Overall, she said the Indian Health System spends almost $121 million annually at private hospitals.
However, because the system is funded in part through a federal appropriation and demand for treatment exceeds available dollars, Gower said the Indian Health Service effectively rations care. Those with medical problems that threaten life or limb typically have their treatment covered, but individuals with serious illnesses or conditions that have not reached a life-threatening level are often forced to wait. The system does not typically pay for diagnostic procedures like MRIs or experimental procedures like proton cancer treatment.
Because the Indian Health system does not guarantee coverage for specific services, it is not considered equivalent to having insurance by government statisticians, officials said.
Gower noted other groups who can currently access care are also counted as uninsured and said tribal members who access Indian Health Service facilities should be treated the same.
“There are a lot of non-Indian people that have some access to primary care through community health centers, FQHCs (Federally Qualified Health Centers), OU, free clinics, university-sponsored, other free clinics,” Gower said. “I mean, there’s a lot of access, primary-care access to care. And should those people be counted in the uninsured? Absolutely.”
However, Gower acknowledged that many tribal members do view the Indian Health Service as a substitute for insurance, saying she had “I don’t know how many hundreds of people” ask her through the years, “In this facility, why do I need health insurance?”
She said tribal officials encourage their citizens to obtain coverage, and tribal officials work to help patients sign up for coverage whenever possible.
Gower said many tribal members prefer to use the Indian Health system for a host of reasons, including convenience and familiarity.

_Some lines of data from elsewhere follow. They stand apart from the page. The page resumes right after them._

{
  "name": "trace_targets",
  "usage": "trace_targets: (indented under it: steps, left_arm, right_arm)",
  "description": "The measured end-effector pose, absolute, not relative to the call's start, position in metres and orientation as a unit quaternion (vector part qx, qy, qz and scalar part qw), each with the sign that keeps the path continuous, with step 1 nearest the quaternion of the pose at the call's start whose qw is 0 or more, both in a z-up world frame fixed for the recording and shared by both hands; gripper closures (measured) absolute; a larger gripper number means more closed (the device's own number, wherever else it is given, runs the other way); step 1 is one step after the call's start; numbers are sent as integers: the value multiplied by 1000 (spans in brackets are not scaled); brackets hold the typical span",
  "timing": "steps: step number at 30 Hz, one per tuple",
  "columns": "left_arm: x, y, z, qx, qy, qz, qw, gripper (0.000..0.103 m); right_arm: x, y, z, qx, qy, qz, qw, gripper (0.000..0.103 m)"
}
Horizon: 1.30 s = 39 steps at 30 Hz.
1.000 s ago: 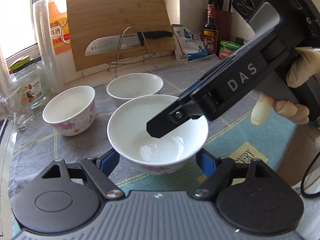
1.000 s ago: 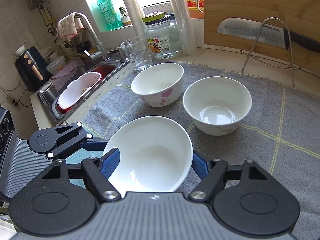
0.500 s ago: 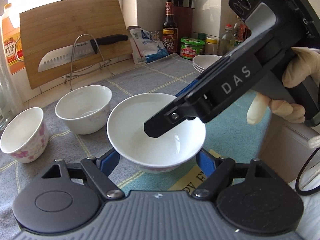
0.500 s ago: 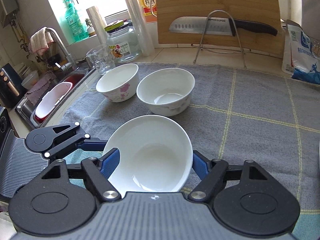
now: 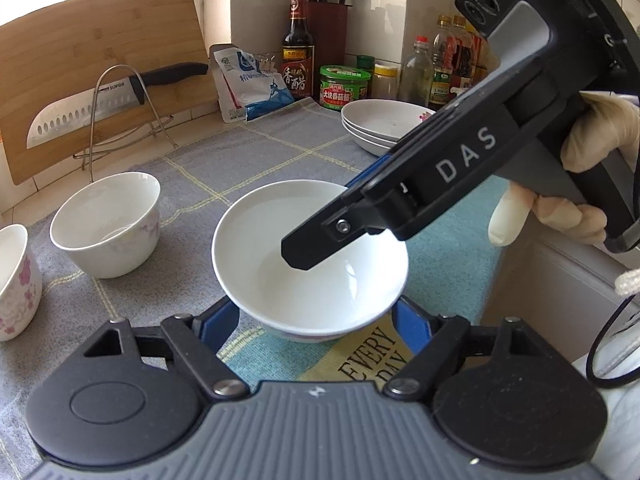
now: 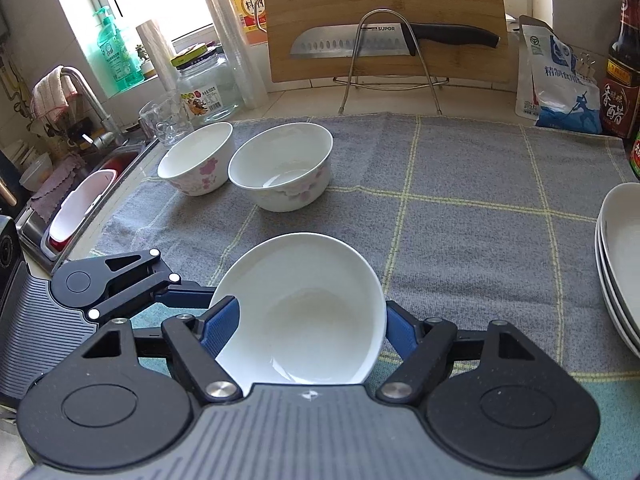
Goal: Organize plates and bowls
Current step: 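Lift the white bowl with the right tool and carry it beside the plate stack, then lower the white bowl onto the towel and open the right tool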
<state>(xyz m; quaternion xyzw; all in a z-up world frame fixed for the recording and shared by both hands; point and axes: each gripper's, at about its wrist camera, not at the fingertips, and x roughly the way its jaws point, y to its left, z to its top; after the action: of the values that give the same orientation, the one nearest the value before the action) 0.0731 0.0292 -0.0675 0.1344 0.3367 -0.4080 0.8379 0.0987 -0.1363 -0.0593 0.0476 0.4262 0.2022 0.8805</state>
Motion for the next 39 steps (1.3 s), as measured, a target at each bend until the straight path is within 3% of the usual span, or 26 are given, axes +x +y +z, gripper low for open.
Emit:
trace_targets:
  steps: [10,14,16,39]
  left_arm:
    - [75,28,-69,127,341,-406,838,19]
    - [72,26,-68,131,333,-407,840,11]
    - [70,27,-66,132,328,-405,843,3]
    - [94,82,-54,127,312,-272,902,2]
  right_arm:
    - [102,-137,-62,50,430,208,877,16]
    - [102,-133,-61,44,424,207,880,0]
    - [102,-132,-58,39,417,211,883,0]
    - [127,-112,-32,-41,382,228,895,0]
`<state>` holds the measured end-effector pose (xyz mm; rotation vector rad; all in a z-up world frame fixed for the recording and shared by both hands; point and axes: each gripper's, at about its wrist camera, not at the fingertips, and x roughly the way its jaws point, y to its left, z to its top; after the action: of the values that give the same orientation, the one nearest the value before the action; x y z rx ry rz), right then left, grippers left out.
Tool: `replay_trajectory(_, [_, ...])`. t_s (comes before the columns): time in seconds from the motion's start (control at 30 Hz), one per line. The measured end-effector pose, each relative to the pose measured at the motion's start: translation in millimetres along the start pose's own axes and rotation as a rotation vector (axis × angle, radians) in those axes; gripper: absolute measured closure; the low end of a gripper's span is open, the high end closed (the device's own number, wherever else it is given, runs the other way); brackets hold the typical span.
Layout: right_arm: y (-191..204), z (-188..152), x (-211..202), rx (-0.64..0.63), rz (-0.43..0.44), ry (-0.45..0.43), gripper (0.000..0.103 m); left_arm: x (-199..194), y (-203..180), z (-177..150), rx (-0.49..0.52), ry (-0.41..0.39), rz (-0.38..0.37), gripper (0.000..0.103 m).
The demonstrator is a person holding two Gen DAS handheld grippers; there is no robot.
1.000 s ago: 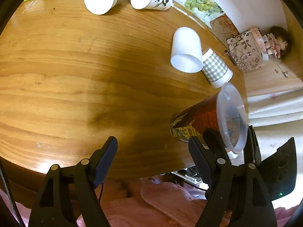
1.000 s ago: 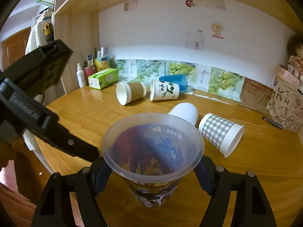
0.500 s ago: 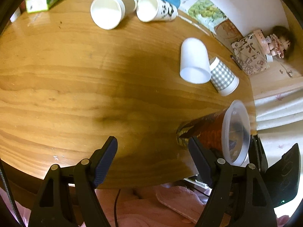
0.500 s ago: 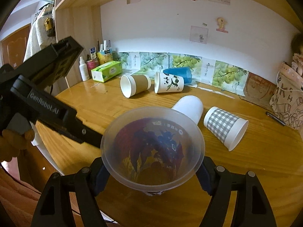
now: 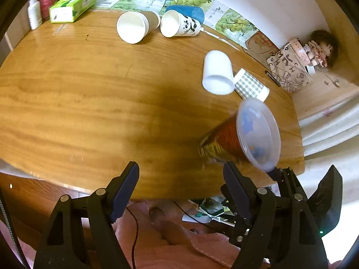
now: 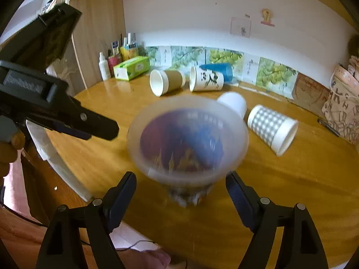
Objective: Flip cup upright
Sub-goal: 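Lower the brown cup upright onto the desk and open the right gripper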
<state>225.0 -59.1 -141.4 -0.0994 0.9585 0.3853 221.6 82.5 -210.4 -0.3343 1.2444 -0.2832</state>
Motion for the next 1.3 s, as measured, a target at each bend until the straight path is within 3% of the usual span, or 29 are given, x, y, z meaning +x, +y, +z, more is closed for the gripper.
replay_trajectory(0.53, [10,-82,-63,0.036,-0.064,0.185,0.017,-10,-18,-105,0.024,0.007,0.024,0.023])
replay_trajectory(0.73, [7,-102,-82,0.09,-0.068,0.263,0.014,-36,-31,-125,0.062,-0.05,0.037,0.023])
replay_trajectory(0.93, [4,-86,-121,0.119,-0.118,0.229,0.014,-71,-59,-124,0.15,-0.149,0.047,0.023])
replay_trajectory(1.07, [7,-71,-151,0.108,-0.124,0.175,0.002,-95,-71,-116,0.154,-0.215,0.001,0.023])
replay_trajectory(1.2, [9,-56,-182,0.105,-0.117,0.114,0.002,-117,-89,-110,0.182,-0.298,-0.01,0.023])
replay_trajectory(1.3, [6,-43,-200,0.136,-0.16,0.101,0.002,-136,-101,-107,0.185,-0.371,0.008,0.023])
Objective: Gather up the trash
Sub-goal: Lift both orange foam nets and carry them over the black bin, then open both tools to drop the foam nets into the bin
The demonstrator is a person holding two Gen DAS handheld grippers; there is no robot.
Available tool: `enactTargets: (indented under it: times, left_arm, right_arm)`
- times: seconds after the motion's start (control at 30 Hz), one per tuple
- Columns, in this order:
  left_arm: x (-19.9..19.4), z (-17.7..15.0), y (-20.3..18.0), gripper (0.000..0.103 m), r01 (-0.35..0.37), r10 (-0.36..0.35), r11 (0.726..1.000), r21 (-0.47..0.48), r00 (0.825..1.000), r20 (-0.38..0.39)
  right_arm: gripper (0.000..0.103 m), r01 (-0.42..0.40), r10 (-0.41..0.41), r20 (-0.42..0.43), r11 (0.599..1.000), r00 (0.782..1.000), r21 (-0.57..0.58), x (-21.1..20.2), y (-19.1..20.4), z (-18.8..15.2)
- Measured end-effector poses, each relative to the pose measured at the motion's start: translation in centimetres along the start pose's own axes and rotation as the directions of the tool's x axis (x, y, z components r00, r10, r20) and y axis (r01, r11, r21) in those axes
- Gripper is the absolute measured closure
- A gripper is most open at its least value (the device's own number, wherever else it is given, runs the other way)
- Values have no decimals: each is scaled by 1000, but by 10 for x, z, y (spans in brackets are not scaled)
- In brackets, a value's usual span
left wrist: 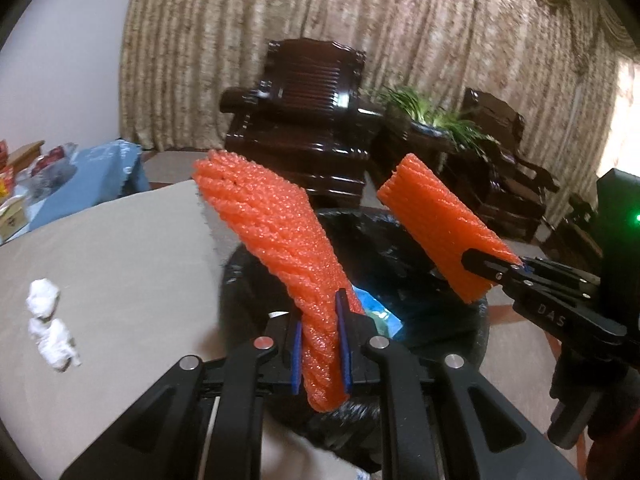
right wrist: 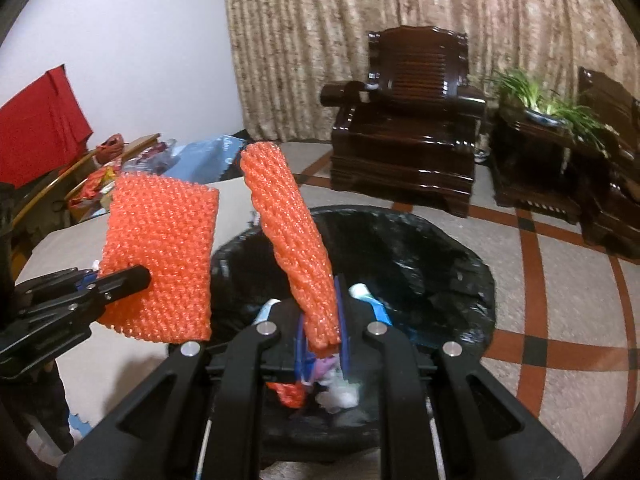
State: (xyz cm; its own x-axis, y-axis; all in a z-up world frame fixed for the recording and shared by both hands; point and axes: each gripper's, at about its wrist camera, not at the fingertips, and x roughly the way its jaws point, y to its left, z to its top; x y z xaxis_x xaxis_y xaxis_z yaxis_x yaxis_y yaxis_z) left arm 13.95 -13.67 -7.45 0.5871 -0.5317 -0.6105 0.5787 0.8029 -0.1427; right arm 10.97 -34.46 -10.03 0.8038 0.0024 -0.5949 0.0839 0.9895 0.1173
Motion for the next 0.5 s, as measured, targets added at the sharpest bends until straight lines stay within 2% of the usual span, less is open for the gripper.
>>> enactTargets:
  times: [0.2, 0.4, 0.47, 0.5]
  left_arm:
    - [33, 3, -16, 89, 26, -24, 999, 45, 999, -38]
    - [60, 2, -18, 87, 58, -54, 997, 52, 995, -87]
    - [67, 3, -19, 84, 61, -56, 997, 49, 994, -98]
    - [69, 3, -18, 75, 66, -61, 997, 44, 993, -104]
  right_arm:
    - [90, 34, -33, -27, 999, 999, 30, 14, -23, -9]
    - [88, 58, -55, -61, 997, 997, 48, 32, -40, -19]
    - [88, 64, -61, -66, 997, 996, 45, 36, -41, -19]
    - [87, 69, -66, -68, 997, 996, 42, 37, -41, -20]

“I was born there. I know the people that work there. It’s in my community,” Gower said. “I mean, I still go there and I have health insurance. I have resources, but I use the system because that’s what I’m used to using.”
Under the Federal Medical Assistance Percentage (FMAP) formula used to determine the federal share of Medicaid spending in each state, the federal government typically covers between 50 percent and 76 percent of the costs, with the state paying the rest. For the population of able-bodied adults that would be added to the program under the expansion allowed by the federal Affordable Care Act, the federal government pays 90 percent of costs.

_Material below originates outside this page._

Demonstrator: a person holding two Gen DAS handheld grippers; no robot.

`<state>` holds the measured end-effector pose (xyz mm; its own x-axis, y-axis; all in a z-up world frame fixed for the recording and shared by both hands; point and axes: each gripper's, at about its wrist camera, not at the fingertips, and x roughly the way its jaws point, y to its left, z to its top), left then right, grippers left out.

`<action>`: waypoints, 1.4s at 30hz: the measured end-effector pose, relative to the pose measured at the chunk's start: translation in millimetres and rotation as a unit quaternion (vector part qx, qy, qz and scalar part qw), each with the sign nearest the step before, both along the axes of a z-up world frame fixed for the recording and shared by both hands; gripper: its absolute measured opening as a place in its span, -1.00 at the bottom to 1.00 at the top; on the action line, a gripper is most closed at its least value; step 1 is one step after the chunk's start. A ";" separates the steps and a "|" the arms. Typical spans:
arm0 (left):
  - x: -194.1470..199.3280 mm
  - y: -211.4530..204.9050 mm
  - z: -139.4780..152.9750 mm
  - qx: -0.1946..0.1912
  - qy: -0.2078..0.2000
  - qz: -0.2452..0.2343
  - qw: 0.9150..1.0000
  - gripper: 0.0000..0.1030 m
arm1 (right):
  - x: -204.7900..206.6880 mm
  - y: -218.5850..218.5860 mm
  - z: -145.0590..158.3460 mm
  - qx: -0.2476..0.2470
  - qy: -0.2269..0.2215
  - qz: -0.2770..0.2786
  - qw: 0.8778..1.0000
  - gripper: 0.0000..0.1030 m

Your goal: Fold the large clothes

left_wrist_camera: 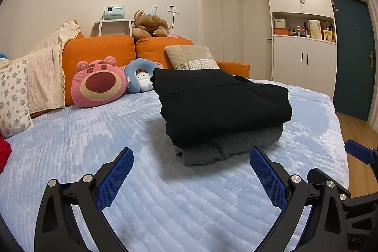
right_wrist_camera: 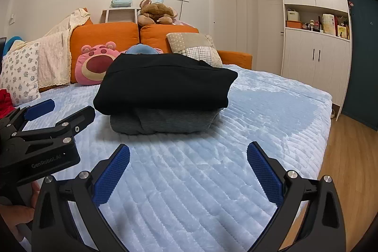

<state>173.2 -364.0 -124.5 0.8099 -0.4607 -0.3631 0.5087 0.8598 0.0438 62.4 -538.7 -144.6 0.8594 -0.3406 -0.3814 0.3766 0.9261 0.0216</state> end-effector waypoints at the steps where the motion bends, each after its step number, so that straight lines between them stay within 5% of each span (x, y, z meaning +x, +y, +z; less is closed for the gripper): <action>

But under a law in place since 1976, the federal government covers 100 percent of the cost of American Indian patients on Medicaid who are treated at an Indian Health facility or referred elsewhere by Indian Health Services.
Fourkiller said more than 133,000 people on Oklahoma’s Medicaid program today are American Indians, and those treated through Indian Health Services facilities are fully covered by the federal government. She said Medicaid payments account for 13 percent of third-party payments into Indian Health facilities today.

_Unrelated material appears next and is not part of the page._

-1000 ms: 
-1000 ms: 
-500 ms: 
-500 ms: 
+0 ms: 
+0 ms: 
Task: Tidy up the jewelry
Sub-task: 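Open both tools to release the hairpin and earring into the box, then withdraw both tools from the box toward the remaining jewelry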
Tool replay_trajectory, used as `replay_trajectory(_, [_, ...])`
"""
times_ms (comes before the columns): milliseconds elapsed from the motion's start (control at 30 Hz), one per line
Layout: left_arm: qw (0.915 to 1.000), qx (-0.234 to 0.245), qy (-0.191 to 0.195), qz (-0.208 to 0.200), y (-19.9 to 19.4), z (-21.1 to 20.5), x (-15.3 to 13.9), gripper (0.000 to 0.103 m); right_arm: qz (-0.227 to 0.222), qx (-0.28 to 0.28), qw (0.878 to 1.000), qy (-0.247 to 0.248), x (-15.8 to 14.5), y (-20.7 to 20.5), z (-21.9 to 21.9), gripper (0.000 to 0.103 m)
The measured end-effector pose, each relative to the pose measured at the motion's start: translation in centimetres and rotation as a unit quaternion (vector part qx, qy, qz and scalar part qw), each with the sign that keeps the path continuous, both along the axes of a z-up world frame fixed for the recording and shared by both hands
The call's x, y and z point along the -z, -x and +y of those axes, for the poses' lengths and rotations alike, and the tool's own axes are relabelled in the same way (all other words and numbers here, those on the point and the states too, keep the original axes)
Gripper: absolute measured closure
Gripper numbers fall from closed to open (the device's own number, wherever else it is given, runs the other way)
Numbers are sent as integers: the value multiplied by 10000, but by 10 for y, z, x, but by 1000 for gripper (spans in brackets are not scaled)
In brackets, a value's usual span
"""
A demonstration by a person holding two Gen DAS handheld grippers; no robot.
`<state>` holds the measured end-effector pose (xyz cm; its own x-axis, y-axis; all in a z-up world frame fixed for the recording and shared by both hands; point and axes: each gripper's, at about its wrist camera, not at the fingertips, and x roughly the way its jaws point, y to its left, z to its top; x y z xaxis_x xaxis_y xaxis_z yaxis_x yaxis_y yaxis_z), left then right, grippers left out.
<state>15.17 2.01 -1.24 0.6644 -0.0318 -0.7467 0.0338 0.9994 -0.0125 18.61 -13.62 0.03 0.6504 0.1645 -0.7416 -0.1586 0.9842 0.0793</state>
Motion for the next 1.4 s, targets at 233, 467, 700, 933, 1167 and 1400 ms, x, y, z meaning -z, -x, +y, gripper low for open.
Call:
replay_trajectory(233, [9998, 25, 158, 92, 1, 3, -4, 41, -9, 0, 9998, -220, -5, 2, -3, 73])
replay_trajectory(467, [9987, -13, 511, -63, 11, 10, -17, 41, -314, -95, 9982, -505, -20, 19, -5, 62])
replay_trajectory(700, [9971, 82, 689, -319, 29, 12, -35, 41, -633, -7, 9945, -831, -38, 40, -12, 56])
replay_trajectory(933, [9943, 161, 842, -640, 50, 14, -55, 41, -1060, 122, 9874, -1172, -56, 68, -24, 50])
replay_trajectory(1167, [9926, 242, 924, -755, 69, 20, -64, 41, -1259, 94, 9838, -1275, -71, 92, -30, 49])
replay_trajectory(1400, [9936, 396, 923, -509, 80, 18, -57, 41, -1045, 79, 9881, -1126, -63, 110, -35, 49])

Had those individuals been treated elsewhere, Oklahoma government would have been required to provide a state match that totaled $88 million under traditional Medicaid.
Fourkiller said an estimated 44,000 American Indians would be added to Medicaid if it were expanded to include able-bodied adults with incomes up to 138 percent of the federal poverty level.
If all those 44,000 individuals were to access care through the Indian Health Service, there would be no additional cost to state government from that portion of the expansion. However, getting those individuals to use the Indian Health Service, particularly those who live outside rural eastern Oklahoma, could be challenging.
“It’s not by who you are as an individual,” Gower said. “It’s by the facility. So it’s only captured if you receive a service in an Indian healthcare facility or through an Indian healthcare facility.”